START Excerpted records

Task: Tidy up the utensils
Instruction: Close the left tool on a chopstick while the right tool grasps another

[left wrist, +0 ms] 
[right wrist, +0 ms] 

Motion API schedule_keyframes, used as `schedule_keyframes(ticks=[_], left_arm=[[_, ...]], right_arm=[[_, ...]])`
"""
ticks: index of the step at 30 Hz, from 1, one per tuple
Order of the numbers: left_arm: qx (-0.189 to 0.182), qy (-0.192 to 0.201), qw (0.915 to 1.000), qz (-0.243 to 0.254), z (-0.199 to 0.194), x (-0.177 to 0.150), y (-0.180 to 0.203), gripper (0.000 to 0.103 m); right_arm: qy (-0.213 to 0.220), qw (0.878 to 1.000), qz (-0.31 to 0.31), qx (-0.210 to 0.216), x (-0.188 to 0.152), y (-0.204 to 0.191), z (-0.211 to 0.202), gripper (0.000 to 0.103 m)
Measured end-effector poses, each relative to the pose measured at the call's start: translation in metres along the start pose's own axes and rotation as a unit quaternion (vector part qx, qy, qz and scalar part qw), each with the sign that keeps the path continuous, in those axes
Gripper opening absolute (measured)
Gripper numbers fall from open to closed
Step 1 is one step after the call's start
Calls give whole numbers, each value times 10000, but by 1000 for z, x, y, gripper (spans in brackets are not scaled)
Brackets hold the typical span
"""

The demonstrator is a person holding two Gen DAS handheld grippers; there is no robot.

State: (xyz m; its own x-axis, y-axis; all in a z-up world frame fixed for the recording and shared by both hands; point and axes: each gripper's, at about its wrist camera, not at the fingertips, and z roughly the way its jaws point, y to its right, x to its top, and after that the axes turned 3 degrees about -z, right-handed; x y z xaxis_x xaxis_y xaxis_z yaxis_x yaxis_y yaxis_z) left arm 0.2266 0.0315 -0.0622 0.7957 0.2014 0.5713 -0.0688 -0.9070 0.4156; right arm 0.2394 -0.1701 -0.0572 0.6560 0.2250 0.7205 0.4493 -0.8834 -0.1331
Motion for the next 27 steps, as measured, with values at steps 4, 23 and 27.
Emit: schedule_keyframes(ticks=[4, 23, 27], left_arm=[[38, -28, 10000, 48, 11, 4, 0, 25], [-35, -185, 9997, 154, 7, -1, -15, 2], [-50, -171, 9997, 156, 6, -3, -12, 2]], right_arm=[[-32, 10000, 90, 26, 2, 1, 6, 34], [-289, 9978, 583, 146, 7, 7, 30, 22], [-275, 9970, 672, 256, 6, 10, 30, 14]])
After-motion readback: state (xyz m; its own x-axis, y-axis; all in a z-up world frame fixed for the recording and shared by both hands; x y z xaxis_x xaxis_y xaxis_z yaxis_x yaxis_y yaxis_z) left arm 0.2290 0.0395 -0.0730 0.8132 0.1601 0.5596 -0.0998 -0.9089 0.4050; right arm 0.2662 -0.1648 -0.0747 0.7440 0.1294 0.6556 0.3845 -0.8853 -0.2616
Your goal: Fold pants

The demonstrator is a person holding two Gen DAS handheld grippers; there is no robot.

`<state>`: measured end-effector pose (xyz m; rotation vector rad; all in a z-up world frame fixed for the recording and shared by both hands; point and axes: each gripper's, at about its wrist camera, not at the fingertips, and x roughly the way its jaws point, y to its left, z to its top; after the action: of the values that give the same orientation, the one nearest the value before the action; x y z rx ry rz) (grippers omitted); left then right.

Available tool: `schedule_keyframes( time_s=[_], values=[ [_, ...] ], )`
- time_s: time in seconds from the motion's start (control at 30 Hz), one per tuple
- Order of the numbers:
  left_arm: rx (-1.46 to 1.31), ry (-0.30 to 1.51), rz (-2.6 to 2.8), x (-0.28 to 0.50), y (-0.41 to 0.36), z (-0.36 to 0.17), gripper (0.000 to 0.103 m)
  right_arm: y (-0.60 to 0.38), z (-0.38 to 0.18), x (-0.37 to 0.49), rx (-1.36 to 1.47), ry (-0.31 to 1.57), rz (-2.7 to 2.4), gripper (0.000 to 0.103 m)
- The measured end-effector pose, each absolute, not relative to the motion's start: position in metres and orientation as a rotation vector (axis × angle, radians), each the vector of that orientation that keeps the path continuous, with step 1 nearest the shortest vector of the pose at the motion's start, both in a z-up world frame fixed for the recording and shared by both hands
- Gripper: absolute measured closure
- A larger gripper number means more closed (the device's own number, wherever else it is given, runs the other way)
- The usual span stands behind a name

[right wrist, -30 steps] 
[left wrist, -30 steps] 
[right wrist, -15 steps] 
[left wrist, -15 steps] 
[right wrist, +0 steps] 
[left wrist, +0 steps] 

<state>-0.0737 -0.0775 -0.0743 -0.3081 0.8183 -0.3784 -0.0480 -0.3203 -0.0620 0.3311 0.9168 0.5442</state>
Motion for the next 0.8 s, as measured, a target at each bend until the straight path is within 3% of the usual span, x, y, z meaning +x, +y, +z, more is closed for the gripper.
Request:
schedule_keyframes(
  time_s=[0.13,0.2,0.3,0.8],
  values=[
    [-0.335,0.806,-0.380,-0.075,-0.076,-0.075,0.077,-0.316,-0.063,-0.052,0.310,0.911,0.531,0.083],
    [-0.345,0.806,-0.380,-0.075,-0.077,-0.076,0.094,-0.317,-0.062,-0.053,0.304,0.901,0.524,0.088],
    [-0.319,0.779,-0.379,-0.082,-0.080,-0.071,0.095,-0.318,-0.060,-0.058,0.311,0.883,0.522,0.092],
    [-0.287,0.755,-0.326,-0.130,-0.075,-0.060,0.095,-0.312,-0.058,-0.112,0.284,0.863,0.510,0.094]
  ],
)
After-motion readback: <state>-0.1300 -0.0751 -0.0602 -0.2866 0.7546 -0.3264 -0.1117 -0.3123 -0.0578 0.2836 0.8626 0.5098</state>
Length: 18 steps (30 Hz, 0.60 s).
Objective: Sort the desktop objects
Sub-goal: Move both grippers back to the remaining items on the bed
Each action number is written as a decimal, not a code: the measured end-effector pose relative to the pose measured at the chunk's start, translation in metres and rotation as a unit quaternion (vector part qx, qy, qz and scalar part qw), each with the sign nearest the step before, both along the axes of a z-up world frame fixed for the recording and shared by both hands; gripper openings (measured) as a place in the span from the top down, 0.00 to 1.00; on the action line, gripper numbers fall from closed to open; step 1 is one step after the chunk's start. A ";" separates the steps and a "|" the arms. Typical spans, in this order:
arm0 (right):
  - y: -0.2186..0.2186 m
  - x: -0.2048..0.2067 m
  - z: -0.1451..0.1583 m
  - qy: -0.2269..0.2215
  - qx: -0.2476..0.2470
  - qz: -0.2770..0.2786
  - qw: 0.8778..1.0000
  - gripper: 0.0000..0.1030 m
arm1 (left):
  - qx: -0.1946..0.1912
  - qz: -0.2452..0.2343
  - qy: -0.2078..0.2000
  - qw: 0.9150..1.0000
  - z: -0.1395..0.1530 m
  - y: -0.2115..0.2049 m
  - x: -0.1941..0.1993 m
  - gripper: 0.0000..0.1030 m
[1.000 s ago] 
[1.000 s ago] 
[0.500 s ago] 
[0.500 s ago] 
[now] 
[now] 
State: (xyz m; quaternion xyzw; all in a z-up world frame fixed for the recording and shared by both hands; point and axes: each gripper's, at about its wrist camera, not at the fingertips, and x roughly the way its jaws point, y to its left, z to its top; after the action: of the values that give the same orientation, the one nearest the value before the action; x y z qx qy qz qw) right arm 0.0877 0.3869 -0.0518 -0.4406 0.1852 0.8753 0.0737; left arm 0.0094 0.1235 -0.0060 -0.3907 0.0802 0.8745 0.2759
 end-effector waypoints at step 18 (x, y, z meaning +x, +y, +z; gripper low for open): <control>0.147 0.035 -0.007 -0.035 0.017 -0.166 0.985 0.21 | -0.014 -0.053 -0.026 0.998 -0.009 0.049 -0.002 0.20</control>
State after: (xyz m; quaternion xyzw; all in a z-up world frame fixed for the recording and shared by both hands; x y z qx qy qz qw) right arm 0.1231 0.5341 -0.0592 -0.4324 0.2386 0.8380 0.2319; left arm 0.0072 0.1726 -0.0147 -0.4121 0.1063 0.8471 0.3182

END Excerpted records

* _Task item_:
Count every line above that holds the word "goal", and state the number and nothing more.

* _Task answer_:
2